Its something to know about mapping any datatype to another. In addition, my requirement is to convert 1. string to int 2, String to date or timestamp.


(Ramanand) #4

I am using the below code to ingest data into elasticsearch from spark dataframe.

package com.accenture.ds.elasticsearchtest

import org.apache.spark.sql.SparkSession
import org.elasticsearch.spark.sql._
import java.util.Formatter.DateTime
import java.sql.Date
import org.apache.spark.sql.types.DateType
import org.apache.spark.sql.types.TimestampType
import org.apache.spark.sql.Encoders
import java.sql.Timestamp

object ElasticSearchTest extends App {
  
  case class UBSchema(accenture_device_id : String,lat : Double,lon : Double,polygon_id : Long,unixtime : Long,batch_id : String,data_collection_date : Date,input_file_name : String ,event_datetime : Timestamp)

  val sparkConf = SparkSession.builder.appName("SparkSessionESExample").master("local").getOrCreate()
  
  val sqlContext = sparkConf.sqlContext
// sparkConf.conf.set("es.nodes.wan.only", "true")
   sparkConf.conf.set("es.nodes", "localhost")
   sparkConf.conf.set("es.port", "9300")
   sparkConf.conf.set("spark.es.nodes", "localhost")
   sparkConf.conf.set("spark.es.port", "9300")
// sqlContext.setConf("es.nodes.wan.only", "true")
/  sqlContext.setConf("es.nodes", "localhost")
// sqlContext.setConf("spark.es.nodes", "localhost")
// sqlContext.setConf("spark.es.port", "9300")
  val RawFileSchema = Encoders.product[UBSchema].schema
  
  val tempdf = sqlContext.read.format("csv").option("header", true).schema(RawFileSchema).load("C:/Personal/Sample vendor files/samplefile_actual_10.csv")
  tempdf.show()
  tempdf.printSchema()
  
  tempdf.saveToEs("ubtest/v10es",Map("strict_date_optional_time" -> "epoch_millis||yyyy/MM/dd HH:mm:ss Z||yyyy/MM/dd Z"))
  println("data loaded in ES..")

Below is the schema created in spark level with proper datatype

 |-- accenture_device_id: string (nullable = true)
 |-- lat: double (nullable = true)
 |-- lon: double (nullable = true)
 |-- polygon_id: long (nullable = true)
 |-- unixtime: long (nullable = true)
 |-- batch_id: string (nullable = true)
 |-- data_collection_date: date (nullable = true)
 |-- input_file_name: string (nullable = true)
 |-- event_datetime: timestamp (nullable = true) 

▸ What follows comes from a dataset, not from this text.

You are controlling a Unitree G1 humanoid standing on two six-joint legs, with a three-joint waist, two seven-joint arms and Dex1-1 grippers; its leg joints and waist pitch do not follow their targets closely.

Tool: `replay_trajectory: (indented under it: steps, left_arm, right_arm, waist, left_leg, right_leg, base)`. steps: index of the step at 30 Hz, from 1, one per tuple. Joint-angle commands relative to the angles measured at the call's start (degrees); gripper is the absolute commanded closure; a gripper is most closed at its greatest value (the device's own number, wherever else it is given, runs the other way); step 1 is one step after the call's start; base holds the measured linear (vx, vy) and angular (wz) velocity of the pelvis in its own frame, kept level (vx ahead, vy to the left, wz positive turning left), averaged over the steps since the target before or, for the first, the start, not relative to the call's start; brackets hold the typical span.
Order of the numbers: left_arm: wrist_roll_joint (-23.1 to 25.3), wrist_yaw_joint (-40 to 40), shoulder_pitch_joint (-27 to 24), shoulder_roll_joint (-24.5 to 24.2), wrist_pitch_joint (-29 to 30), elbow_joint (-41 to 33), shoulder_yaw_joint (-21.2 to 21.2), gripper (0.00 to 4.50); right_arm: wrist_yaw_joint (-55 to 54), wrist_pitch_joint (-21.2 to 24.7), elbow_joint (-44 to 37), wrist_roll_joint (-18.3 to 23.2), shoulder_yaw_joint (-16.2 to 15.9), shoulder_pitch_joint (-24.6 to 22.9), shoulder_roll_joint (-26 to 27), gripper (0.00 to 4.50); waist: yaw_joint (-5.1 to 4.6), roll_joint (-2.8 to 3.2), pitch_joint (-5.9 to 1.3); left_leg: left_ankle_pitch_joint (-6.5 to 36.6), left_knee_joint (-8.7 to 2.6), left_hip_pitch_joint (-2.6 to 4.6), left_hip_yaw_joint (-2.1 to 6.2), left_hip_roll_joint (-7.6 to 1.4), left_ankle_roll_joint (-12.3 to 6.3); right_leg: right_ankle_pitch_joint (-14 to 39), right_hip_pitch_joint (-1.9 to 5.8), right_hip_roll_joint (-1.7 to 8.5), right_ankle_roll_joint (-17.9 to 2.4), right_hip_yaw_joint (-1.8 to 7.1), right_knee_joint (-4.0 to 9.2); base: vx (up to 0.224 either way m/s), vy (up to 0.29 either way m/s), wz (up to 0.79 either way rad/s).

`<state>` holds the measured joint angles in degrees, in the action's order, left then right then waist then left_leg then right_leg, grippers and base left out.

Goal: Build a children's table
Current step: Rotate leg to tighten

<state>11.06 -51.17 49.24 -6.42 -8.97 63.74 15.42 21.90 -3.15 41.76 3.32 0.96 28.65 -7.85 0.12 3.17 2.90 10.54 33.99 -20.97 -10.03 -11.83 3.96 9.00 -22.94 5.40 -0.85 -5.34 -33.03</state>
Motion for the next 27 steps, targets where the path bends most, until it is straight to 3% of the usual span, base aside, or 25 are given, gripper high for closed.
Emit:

So when I load the data into elasticsearch and below are the mappings

 "mapping": {
    "v10es": {
      "properties": {
        "accenture_device_id": {
          "type": "text",
          "fields": {
            "keyword": {
              "type": "keyword",
              "ignore_above": 256
            }
          }
        },
        "batch_id": {
          "type": "text",
          "fields": {
            "keyword": {
              "type": "keyword",
              "ignore_above": 256
            }
          }
        },
        "data_collection_date": {
          "type": "long"
        },
        "event_datetime": {
          "type": "long"
        },
        "input_file_name": {
          "type": "text",
          "fields": {
            "keyword": {
              "type": "keyword",
              "ignore_above": 256
            }
          }
        },
        "lat": {
          "type": "float"
        },
        "lon": {
          "type": "float"
        },
        "polygon_id": {
          "type": "long"
        },
        "unixtime": {
          "type": "long"
        }
      }
    }
  } 

In the mapping section, the date column has been saved as long. So the requirement is to load the data same as date datatype. please help me to achieve the same.